§ **Task statement**: Scan the material for the string "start" and copy out every line in which it occurs.
===== Recorded data =====
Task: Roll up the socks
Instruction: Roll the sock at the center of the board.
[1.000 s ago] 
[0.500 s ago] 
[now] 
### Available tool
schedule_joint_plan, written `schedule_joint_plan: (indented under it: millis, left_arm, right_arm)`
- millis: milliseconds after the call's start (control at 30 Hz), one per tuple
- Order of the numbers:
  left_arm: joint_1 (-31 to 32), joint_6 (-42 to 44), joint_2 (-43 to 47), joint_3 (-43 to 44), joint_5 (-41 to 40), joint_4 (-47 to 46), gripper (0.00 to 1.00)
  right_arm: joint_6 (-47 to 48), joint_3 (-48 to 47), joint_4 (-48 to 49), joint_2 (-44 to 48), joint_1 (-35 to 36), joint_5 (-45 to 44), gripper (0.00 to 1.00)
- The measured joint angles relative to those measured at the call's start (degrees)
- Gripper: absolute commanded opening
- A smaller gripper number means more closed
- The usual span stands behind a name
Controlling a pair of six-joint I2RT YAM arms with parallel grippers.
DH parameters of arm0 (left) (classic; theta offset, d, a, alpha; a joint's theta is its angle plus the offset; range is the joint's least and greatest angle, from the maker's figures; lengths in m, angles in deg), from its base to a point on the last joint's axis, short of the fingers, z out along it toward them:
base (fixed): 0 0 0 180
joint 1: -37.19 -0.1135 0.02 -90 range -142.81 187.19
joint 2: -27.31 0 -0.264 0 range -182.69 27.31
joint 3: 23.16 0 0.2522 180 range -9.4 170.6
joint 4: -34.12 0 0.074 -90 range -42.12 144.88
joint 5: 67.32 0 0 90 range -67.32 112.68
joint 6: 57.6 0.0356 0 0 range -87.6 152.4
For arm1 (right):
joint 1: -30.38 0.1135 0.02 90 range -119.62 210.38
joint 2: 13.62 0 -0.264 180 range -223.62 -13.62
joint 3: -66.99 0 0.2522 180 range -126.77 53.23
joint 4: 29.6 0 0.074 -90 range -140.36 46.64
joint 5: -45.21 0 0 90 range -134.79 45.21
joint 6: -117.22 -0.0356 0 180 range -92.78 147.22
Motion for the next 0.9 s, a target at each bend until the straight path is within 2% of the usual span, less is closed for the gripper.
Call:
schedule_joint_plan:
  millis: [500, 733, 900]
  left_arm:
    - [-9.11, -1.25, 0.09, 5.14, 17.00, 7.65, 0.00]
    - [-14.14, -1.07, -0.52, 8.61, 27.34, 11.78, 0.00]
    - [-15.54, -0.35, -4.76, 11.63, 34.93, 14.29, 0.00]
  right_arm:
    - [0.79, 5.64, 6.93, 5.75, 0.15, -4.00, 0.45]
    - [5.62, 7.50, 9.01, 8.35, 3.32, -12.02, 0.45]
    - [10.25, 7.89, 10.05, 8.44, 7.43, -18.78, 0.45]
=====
§ **Answer box**:
- millis: milliseconds after the call's start (control at 30 Hz), one per tuple
- The measured joint angles relative to those measured at the call's start (degrees)

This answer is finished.